Wednesday 1 December 2021

Gender and Narrative in Meaning-Making: An interview with Robyn Fivush

In this post, part of a series on the new journal Memory, Mind & Media, Katie Laker interviews Robyn Fivush, whose article, co-authored with Ariel Grysman, is entitled: 'Narrative and gender as mutually constituted meaning-making systems’ and is available open access.


Robyn Fivush



KL: Firstly, thank you for being part of the Memory, Mind & Media inaugural collection. Why was MMM a good fit for your paper?

RF: The two core constructs that we explore in our paper, narrative and gender, are inherently interdisciplinary and culturally mediated. No single discipline can fully define or even describe either of these constructs; they require a broad synthesis across multiple ways of knowing. And both are fully culturally mediated; both narrative and gender derive from socially and culturally saturated lenses that find expression in multiple media formats, from books to memes. 

MMM is committed to fostering conversations at the intersection of cognitive, social and cultural approaches to how memory works in the world, and so was an ideal outlet for our paper. Publishing in MMM allowed us to explore in more depth how narratives and gender are both constructed by and with cultural tools, including media, that shape how we remember and recall our personal experiences. Moreover, our arguments, while rooted in deep evolutionary, psychological and feminist theory, is speculative. 

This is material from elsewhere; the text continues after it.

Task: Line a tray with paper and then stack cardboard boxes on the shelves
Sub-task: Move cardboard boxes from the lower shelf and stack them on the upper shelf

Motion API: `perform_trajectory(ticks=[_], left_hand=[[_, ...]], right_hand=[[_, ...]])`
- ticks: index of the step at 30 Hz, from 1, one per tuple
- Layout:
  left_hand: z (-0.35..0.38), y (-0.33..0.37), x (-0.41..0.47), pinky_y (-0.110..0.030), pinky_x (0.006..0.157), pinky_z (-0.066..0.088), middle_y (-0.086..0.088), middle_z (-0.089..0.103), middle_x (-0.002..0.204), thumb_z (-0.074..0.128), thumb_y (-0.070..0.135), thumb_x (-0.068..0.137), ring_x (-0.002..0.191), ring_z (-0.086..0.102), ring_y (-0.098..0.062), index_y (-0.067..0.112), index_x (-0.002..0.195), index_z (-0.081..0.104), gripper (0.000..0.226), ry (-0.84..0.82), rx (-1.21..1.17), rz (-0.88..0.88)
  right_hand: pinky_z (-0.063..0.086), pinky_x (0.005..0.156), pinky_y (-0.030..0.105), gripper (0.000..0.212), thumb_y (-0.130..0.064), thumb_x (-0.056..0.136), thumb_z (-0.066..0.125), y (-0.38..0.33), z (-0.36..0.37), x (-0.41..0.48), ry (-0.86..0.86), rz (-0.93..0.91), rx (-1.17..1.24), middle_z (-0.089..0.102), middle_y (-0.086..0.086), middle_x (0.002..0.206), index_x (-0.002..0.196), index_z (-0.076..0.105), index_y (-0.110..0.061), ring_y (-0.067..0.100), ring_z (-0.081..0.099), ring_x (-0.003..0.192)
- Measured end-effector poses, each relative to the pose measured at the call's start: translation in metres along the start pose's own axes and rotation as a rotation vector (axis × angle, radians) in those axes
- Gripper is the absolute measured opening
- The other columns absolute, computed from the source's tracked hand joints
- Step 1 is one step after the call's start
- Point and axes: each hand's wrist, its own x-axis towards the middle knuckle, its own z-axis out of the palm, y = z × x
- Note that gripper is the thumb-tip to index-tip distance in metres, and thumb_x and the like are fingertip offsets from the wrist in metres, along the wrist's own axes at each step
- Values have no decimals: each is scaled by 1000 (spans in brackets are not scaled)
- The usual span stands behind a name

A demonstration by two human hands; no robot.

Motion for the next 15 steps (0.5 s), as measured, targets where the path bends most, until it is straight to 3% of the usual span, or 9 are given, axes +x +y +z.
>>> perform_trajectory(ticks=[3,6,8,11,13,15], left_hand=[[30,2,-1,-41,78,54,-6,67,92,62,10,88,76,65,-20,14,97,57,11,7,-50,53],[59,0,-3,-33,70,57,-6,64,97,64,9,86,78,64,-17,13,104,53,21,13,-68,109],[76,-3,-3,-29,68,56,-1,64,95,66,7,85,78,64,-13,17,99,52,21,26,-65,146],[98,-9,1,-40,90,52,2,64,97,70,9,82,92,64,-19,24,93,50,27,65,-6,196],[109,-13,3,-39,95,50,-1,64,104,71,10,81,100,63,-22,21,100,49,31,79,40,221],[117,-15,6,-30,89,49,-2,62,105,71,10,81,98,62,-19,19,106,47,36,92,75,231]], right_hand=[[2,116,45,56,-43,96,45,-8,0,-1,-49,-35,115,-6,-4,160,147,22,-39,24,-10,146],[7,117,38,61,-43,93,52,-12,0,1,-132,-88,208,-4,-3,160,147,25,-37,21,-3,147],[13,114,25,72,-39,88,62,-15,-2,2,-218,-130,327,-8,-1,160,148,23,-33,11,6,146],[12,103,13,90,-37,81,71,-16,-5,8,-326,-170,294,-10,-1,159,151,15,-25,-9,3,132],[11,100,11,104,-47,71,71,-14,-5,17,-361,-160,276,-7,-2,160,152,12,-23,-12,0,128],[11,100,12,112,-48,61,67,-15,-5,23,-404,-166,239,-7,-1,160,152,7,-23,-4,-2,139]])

MMM provided a space where we could bring together these theoretical threads to weave a new way of thinking about how narrative and gender co-create each other in the process of remembering our personal experiences within the framework of culturally-mediated narrative forms.


KL: Why did you and your co-author Azriel Grysman decide to focus on gender and narrative in meaning-making?

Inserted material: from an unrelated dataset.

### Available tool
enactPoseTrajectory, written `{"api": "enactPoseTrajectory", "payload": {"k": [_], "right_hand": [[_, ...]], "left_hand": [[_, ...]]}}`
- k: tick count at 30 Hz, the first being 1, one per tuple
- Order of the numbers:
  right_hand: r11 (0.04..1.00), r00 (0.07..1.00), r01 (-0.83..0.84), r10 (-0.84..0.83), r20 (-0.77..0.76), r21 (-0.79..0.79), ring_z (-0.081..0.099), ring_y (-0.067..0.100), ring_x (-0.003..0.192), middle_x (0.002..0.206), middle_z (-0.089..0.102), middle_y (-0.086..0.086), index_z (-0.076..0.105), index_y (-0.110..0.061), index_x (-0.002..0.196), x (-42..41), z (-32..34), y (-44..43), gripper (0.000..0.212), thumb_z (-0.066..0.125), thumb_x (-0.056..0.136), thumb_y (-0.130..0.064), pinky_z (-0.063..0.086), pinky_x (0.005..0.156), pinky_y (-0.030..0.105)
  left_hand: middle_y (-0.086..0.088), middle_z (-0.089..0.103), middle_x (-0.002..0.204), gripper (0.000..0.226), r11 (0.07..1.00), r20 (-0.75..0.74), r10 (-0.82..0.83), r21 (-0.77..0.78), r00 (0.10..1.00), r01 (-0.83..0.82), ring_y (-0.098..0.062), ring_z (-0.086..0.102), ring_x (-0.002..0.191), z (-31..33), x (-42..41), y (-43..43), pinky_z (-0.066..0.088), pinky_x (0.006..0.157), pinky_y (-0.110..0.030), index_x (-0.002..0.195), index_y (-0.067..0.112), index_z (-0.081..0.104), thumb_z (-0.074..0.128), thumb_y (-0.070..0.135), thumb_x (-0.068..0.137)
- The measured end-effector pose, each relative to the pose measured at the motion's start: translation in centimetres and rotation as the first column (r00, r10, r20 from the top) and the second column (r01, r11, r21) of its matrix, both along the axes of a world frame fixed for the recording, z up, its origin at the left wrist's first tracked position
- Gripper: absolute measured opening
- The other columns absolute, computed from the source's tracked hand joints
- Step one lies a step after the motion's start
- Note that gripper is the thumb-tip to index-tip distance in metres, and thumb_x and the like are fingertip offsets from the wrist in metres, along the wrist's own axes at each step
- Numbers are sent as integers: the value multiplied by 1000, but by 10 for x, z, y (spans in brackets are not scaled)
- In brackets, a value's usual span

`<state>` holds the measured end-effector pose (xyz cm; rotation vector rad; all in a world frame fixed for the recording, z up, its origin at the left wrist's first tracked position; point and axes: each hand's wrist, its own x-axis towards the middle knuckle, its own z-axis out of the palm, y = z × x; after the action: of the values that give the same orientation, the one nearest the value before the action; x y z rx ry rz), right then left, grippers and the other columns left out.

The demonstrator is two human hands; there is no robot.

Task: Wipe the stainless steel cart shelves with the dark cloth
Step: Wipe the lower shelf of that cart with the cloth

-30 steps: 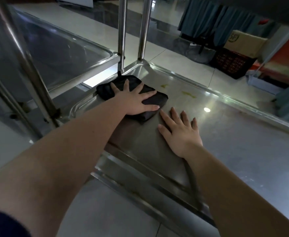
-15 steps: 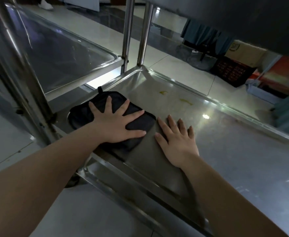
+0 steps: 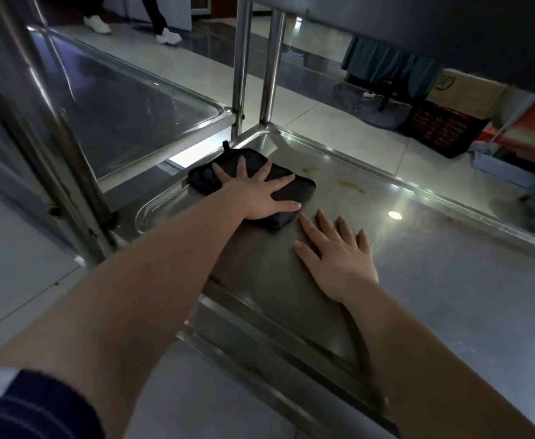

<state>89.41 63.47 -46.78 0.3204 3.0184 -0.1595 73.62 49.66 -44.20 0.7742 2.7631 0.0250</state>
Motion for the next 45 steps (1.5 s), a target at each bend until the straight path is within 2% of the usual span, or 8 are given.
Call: {"api": "enactPoseTrajectory", "payload": {"k": [9, 13, 18, 24, 34, 39, 43, 45], "right_hand": [[1000, 1000, -1, 1, 13, 10, -8, 23, 152, 165, -5, -12, -4, -51, 152, 5, 0, -5, 60, 14, 96, -67, -4, 121, 50], [1000, 1000, -18, 18, 13, 14, -10, 24, 152, 165, -8, -10, -5, -49, 153, 9, 1, -9, 61, 11, 97, -66, -6, 121, 50], [1000, 1000, -21, 22, -4, 20, -12, 24, 151, 165, -9, -11, -6, -48, 153, 7, -2, -9, 62, 9, 96, -68, -6, 121, 51], [1000, 1000, -6, 7, -22, 13, -12, 23, 151, 165, -8, -12, -3, -50, 153, -1, -4, -6, 62, 11, 95, -69, -6, 121, 53], [1000, 1000, -7, 7, 2, -18, -9, 24, 152, 165, -5, -11, -1, -50, 152, -2, 0, -4, 62, 15, 96, -69, -6, 120, 53], [993, 999, -47, 46, -11, -111, -2, 25, 152, 165, 4, -10, 12, -47, 154, 4, 10, 3, 60, 27, 98, -64, -4, 121, 52], [996, 991, -86, 86, 102, -7, -6, 30, 151, 164, -7, -16, -4, -52, 152, 31, 11, 19, 63, 15, 95, -71, -2, 119, 58], [996, 990, -82, 80, 114, 20, -10, 32, 151, 164, -12, -13, -10, -51, 151, 44, 7, 20, 66, 10, 93, -73, -4, 119, 58]], "left_hand": [[15, -30, 158, 84, 999, 80, 39, -33, 996, -36, -38, -29, 144, -8, 97, -109, -14, 104, -77, 132, 74, -20, 13, 98, 59], [15, -30, 158, 83, 999, 92, 46, -13, 995, -45, -43, -29, 143, -7, 75, -92, -16, 100, -80, 132, 75, -16, 18, 99, 61], [11, -20, 163, 81, 999, 35, 50, 8, 998, -50, -46, -22, 145, -3, 8, -21, -11, 99, -83, 142, 68, -7, 22, 95, 71], [7, -13, 165, 82, 997, -56, 77, 16, 995, -76, -46, -17, 146, -1, -30, 29, -7, 100, -83, 146, 63, -1, 15, 95, 73], [14, -15, 163, 77, 998, -84, 66, 11, 994, -65, -39, -17, 148, -16, 47, -64, -8, 106, -77, 139, 70, -11, 11, 94, 70], [14, -13, 164, 80, 994, -84, 111, 15, 990, -110, -38, -16, 148, -15, 66, -75, -6, 106, -78, 139, 70, -11, 8, 95, 66], [14, -12, 164, 80, 994, -96, 106, 28, 990, -104, -39, -16, 148, -16, 67, -73, -5, 106, -79, 139, 70, -9, 9, 95, 66], [14, -13, 164, 80, 994, -91, 106, 25, 990, -104, -38, -17, 148, -16, 68, -74, -5, 106, -78, 140, 70, -10, 8, 95, 66]]}}
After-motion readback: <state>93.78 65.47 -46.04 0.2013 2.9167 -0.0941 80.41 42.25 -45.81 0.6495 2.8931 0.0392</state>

RF: The two of us, both individually and collaboratively, have been studying the relations between gender and narratives in autobiographical remembering for many years. Our work has focused on gender differences in how individuals narrate their personal experiences, with women narrating their past in more elaborated, emotional and relational ways than do men. But why we see these differences has been more elusive. 

We know that narratives are fundamental to how humans make sense and meaning of their world, and thus gender differences in these narrative expressions suggest that there may be differences in meaning-making by gender. We also know that gender is a foundational category/dimension across human history and societies. So the question of if and how gender and narratives co-construct each other emerges as critical in understanding meaning-making more broadly.




KL: What key perspectives does your article cover?

RF: Our core argument is that the very act of narrating is a gendered activity that constructs, represents and narrates gender as a primary category of human existence, and these fundamentally gendered ways of narrating then construct, define and reify gendered ways of being in the world. We argue from multiple theoretical perspectives, including evolutionary, psychological and feminist theory, that both narrative and gender are foundational to human cognition. 

From an evolutionary perspective, biologically based reproductive division of labor focused women on emotions and relationships, using narrative means to create community, and narratives that focus on emotions and relationships, in turn, reify these as gendered ways of being in the world. 

From a psychological perspective, gender may undergird the basic duality of agency and communion, themes that are expressed in personal narratives that structure meaning-making. 

Finally, from a feminist perspective, narrative that focuses on multiple perspectives through emotional and relational language, becomes a form of consciousness for women in ways that it is not for men. From this perspective, narratives construct gender as a form of voice, and gender constructs narrative as a form of double consciousness focused on the emotions, intentions and relationships of multiple participants.

KL: What future research does your article direct people towards?

RF: Moving beyond stereotypes of gender, a narrative approach provides a framework for understanding how gender is created along temporally unfolding narrative dimensions of emotion and communion, and how gender underlies narrative processing along these same dimensions, in an ongoing dialectical relation. To fully understand this process requires deep qualitative and dialectical analyses that explores how narratives unfold in everyday culturally mediated interactions.